■ **Work instruction**:
Do not include the pictures; repeat the rest of the data exactly.

■ **Dataset extract**:
# # # # # # #

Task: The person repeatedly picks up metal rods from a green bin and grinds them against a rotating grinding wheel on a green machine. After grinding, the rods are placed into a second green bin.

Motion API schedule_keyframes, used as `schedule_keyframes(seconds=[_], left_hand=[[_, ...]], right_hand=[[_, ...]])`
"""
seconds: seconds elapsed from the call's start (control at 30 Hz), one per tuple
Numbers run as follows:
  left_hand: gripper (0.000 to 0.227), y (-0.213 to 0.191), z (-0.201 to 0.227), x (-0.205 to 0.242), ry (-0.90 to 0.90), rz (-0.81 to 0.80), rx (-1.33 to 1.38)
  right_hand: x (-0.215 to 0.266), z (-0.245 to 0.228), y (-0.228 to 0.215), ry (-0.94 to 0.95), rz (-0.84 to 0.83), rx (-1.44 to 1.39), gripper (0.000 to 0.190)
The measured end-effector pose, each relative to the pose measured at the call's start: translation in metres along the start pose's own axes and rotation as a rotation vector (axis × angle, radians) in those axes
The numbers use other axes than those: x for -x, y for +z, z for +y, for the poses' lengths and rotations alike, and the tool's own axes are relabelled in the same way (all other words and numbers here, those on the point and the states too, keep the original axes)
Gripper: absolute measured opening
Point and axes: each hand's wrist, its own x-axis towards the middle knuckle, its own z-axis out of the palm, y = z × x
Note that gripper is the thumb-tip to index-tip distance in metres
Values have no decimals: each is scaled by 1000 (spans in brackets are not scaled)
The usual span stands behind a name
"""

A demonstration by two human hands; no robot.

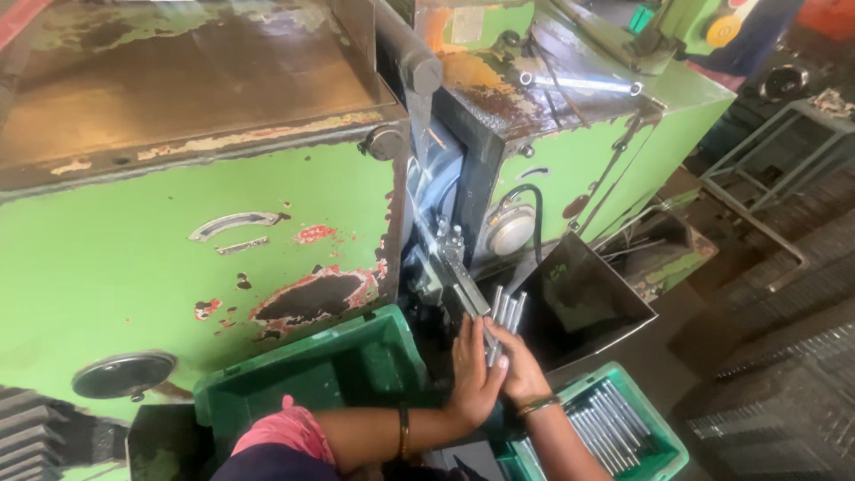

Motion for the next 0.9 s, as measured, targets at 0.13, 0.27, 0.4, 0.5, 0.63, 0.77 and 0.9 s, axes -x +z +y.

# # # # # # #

■ **Answer area**:
Task: The person repeatedly picks up metal rods from a green bin and grinds them against a rotating grinding wheel on a green machine. After grinding, the rods are placed into a second green bin.

Motion API schedule_keyframes, used as `schedule_keyframes(seconds=[_], left_hand=[[_, ...]], right_hand=[[_, ...]])`
"""
seconds: seconds elapsed from the call's start (control at 30 Hz), one per tuple
Numbers run as follows:
  left_hand: gripper (0.000 to 0.227), y (-0.213 to 0.191), z (-0.201 to 0.227), x (-0.205 to 0.242), ry (-0.90 to 0.90), rz (-0.81 to 0.80), rx (-1.33 to 1.38)
  right_hand: x (-0.215 to 0.266), z (-0.245 to 0.228), y (-0.228 to 0.215), ry (-0.94 to 0.95), rz (-0.84 to 0.83), rx (-1.44 to 1.39), gripper (0.000 to 0.190)
The measured end-effector pose, each relative to the pose measured at the call's start: translation in metres along the start pose's own axes and rotation as a rotation vector (axis × angle, radians) in those axes
The numbers use other axes than those: x for -x, y for +z, z for +y, for the poses' lengths and rotations alike, and the tool's own axes are relabelled in the same way (all other words and numbers here, those on the point and the states too, keep the original axes)
Gripper: absolute measured opening
Point and axes: each hand's wrist, its own x-axis towards the middle knuckle, its own z-axis out of the palm, y = z × x
Note that gripper is the thumb-tip to index-tip distance in metres
Values have no decimals: each is scaled by 1000 (spans in brackets are not scaled)
The usual span stands behind a name
"""

A demonstration by two human hands; no robot.


Motion for the next 0.9 s, as measured, targets at 0.13, 0.27, 0.4, 0.5, 0.63, 0.77 and 0.9 s, axes -x +z +y.

There is nothing more to this exercise.